We strongly recommend getting the just released ARTISAN remastering of “THE LAIR OF THE WHITE WORM”. While we’re frequently disappointed at this studio’s decision to release films without letterboxing, this is an instance, where, even without 16:9 enhancement, they deserve credit.
To begin with, Ken Russell’s “THE LAIR OF THE WHITE WORM” is fun! While it still offers some visually kinetic moments, Russell has appropriately pulled in the reigns on his penchant for creating acid-like impressions, and has made this horror film, loosely based on Bram Stoker’s tale, accessible for the masses. It’s actually one of Russell’s better films. Sure, it’s camp, but at least when there are laughs, they’re intentional this time!!!

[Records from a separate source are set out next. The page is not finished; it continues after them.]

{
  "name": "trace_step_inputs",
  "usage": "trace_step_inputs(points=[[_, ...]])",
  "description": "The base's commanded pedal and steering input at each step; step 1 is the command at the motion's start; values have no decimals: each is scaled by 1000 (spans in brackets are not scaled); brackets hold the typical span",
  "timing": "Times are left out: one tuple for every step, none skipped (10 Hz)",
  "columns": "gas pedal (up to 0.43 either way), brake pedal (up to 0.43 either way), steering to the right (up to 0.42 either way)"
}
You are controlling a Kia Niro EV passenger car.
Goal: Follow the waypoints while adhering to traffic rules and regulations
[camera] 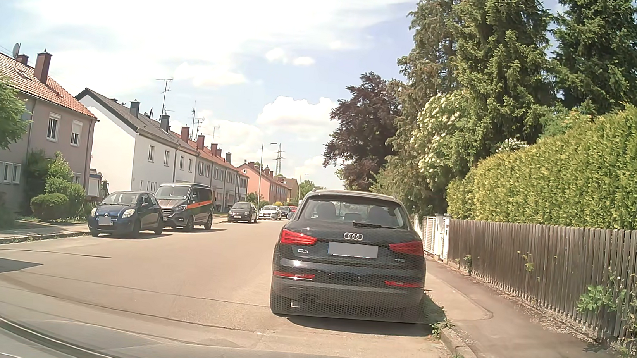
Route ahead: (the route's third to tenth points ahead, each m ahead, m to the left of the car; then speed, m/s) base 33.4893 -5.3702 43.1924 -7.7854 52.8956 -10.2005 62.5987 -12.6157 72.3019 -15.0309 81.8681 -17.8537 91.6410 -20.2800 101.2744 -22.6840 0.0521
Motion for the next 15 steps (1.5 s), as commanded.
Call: trace_step_inputs(points=[[0,159,56],[0,152,56],[0,152,56],[0,152,56],[0,152,56],[0,152,56],[0,152,55],[0,152,56],[0,152,56],[0,146,56],[0,146,50],[0,146,22],[0,146,-47],[0,140,-124],[0,140,-194]])
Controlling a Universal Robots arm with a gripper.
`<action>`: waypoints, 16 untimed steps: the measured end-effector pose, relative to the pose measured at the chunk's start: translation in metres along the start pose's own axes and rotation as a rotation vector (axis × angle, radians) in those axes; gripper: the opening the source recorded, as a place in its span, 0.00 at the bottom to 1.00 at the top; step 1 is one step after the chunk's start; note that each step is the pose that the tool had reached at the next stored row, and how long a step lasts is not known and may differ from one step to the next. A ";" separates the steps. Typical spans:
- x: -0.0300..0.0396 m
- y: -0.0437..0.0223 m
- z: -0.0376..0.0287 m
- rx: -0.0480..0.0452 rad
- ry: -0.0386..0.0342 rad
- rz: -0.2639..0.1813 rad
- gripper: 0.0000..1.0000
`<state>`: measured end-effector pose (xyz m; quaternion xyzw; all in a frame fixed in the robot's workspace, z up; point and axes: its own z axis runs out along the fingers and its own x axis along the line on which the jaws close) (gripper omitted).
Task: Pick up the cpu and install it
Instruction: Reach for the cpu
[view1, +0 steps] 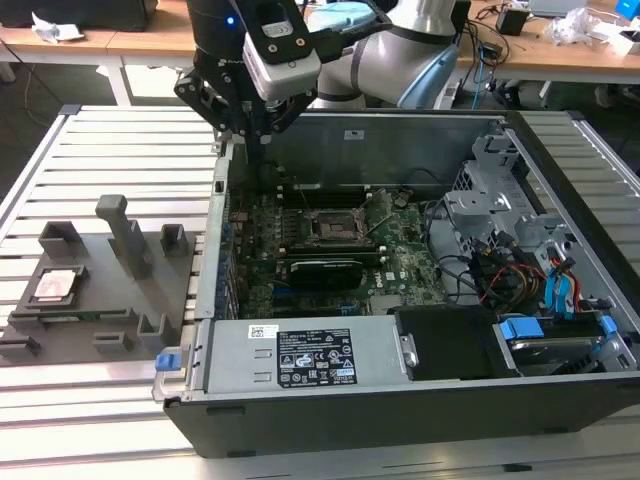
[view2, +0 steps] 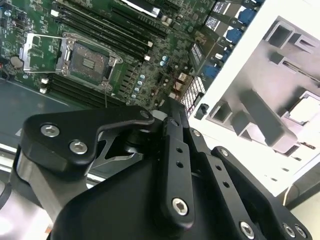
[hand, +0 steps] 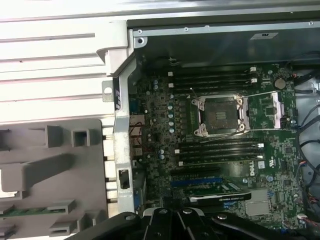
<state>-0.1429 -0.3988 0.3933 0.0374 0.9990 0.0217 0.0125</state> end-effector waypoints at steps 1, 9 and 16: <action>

A large portion of the film is set in “real-time”, creating a well-paced atmosphere, and even bigger shock value. When an archaeologist uncovers the skull of a giant snake, he’s certain a cult of snake worshipers exist. The archaeologist and his rich friend, Hugh Grant suspect the one most likely to be in charge of the snake cult is Lady Sylvia Marsh. Marsh is played by Amanda Donohoe, and she’s perfect, exuding both sexuality and danger, within the same scenes! Woe be to the poor traveler or young male youth, unlucky enough to stumble upon her lair, as is the case in one chilling scene early on in the film. Lady Marsh has big, evil plans, including a virgin sacrifice to a giant snake. This also gives good reason for Catherine Oxenberg to appear, and she, even with little to do, is fine.
“THE LAIR OF THE WHITE WORM” succeeds grandly at what it aspires to do, …entertain!
ARTISAN has presented the film with its proper 1.77:1 aspect ratio. It’s not anamorphic, but the image is solid. Colors appear consistently sharp. While colors aren’t ever vibrant, it’s obvious Russell wasn’t going for that color scheme, and they’re never muted. Contrast is excellent, offering deep blacks and grays for better detail in dark moments. Fleshtones appear natural.
ARTISAN has presented a Dolby Digital 2.0 mix. There’s little in the way of surround, but there’s plenty of separation within the front soundstage. Dialogue is always intelligible and free from distortion.